Dataset items:
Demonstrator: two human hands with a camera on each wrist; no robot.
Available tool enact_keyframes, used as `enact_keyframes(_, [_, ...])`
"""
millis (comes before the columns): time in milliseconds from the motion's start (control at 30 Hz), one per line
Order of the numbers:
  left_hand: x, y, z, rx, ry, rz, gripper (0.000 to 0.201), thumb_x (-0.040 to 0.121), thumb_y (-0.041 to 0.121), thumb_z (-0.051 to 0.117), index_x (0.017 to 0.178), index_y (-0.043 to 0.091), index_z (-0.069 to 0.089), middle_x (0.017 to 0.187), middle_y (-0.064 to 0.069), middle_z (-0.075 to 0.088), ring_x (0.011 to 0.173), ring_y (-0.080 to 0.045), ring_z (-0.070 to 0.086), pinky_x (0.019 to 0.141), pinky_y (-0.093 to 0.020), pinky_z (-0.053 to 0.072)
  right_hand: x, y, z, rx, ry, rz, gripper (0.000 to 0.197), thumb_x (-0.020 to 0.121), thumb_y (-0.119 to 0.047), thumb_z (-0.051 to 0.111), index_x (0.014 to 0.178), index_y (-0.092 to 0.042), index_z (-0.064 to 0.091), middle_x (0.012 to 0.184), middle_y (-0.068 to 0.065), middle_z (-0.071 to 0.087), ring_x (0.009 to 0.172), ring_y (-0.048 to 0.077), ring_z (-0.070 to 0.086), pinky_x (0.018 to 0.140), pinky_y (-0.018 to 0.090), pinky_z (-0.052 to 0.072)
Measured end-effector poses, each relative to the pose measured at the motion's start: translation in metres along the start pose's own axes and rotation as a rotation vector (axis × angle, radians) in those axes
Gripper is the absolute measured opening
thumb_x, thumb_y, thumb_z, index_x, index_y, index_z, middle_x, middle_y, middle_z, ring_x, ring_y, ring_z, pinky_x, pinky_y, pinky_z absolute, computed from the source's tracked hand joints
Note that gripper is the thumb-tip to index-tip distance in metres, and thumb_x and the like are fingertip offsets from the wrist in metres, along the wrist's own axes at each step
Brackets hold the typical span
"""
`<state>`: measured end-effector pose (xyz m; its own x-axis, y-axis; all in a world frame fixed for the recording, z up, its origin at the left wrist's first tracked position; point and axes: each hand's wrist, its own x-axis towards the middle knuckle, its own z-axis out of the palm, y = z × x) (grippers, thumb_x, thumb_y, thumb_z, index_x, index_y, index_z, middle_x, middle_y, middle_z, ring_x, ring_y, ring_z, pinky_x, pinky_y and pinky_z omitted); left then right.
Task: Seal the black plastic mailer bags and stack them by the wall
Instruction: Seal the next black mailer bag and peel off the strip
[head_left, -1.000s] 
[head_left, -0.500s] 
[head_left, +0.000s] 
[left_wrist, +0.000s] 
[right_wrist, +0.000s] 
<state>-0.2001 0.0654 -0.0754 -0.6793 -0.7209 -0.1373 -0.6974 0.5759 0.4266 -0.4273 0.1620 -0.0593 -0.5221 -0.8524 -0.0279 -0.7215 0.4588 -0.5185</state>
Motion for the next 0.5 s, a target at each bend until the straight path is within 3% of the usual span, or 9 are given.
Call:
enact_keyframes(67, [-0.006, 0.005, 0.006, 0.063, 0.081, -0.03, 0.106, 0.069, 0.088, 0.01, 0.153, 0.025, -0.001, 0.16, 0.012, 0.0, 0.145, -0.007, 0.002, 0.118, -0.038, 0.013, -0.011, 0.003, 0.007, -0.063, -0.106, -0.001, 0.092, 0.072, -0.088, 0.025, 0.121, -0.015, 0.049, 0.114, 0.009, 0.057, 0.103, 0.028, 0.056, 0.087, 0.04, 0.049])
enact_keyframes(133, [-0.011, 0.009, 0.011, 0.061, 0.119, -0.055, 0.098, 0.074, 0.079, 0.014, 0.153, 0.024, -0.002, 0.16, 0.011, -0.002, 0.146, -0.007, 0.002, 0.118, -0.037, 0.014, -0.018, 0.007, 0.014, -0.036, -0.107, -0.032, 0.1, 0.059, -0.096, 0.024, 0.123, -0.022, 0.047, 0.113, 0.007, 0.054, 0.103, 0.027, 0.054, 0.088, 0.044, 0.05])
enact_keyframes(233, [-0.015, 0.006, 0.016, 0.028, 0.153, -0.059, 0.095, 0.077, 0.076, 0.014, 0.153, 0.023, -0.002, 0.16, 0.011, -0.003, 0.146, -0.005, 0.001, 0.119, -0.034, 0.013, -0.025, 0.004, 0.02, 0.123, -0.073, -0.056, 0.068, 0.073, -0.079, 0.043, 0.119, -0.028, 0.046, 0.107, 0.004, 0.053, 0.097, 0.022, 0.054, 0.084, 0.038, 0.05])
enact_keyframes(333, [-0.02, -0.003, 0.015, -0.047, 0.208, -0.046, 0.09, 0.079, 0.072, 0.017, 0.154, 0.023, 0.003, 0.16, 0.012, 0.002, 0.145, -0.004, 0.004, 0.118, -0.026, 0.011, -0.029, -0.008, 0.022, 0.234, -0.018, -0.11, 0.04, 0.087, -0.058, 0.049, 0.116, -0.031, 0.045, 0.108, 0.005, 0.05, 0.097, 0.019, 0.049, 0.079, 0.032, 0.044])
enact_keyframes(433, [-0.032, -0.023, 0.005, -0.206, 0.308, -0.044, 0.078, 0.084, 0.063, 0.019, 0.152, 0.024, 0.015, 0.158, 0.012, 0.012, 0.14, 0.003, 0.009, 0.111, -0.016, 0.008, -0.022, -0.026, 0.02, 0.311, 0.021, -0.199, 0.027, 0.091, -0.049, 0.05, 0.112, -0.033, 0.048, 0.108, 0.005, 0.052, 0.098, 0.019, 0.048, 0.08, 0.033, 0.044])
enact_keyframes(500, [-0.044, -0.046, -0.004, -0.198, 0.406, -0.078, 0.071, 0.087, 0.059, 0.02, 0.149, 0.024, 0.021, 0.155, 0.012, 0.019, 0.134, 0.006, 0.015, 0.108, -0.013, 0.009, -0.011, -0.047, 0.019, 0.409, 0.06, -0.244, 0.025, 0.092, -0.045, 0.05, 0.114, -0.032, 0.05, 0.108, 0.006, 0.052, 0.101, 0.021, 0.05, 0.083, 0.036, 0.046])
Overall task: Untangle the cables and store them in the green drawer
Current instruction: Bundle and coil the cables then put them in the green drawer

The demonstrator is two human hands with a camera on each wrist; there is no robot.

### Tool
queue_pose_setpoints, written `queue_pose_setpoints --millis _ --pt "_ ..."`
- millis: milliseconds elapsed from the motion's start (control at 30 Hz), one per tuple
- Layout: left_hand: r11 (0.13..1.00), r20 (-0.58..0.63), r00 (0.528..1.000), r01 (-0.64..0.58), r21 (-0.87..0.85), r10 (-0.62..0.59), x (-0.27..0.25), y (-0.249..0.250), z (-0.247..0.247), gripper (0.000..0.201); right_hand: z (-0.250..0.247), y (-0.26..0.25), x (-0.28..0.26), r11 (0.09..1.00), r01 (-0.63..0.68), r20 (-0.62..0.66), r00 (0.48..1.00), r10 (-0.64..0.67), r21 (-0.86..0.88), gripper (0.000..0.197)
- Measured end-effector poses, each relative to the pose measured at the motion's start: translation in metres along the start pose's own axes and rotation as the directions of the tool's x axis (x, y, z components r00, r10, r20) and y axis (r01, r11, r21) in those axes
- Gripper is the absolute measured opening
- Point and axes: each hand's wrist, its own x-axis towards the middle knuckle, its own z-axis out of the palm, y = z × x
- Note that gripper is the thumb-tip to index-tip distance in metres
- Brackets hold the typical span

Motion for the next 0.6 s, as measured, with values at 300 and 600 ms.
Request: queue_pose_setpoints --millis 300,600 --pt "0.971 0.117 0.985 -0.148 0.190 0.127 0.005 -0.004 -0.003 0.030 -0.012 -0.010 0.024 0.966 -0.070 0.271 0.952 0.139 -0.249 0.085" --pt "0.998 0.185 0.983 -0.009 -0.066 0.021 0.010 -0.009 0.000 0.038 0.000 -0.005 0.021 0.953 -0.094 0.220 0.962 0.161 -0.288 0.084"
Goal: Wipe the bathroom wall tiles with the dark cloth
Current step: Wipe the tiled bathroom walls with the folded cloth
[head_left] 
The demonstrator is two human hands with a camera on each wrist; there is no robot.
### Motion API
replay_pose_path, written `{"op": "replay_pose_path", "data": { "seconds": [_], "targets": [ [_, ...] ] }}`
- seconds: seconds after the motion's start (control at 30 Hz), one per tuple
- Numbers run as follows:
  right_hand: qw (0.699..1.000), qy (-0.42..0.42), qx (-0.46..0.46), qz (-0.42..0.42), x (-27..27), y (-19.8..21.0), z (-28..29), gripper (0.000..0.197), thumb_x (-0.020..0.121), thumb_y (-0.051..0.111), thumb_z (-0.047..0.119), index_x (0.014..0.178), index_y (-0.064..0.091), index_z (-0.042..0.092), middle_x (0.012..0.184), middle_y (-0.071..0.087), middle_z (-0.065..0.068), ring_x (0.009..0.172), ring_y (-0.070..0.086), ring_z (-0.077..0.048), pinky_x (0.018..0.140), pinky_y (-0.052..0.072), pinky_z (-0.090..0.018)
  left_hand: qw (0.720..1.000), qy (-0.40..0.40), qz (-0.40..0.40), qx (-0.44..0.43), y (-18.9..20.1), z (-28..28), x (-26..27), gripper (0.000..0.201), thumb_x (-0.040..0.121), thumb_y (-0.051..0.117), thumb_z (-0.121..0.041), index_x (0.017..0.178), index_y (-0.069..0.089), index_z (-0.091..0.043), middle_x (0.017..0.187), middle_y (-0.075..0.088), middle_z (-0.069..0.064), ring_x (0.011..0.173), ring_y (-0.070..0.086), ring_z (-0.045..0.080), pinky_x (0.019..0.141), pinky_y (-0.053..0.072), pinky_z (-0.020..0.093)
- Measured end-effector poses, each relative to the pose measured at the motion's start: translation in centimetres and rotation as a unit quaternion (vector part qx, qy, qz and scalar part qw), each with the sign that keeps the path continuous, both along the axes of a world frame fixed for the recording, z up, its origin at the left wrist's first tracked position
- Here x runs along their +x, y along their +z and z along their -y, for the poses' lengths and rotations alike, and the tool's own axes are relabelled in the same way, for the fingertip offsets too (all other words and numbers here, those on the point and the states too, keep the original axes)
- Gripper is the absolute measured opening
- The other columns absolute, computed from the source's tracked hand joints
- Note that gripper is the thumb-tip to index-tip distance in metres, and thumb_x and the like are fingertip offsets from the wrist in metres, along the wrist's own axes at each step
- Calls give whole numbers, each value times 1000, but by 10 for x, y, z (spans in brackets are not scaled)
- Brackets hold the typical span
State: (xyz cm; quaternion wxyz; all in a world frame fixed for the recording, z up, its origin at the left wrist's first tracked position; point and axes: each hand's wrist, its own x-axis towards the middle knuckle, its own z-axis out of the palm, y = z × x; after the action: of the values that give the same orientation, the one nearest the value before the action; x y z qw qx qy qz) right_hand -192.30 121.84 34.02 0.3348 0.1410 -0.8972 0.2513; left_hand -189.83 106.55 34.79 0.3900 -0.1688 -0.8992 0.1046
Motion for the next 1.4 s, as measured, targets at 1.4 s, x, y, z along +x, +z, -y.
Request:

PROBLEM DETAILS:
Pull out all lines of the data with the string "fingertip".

ANSWER SPACE:
Note that gripper is the thumb-tip to index-tip distance in metres, and thumb_x and the like are fingertip offsets from the wrist in metres, along the wrist's own axes at each step
- Here x runs along their +x, y along their +z and z along their -y, for the poses' lengths and rotations alike, and the tool's own axes are relabelled in the same way, for the fingertip offsets too (all other words and numbers here, those on the point and the states too, keep the original axes)
- Note that gripper is the thumb-tip to index-tip distance in metres, and thumb_x and the like are fingertip offsets from the wrist in metres, along the wrist's own axes at each step

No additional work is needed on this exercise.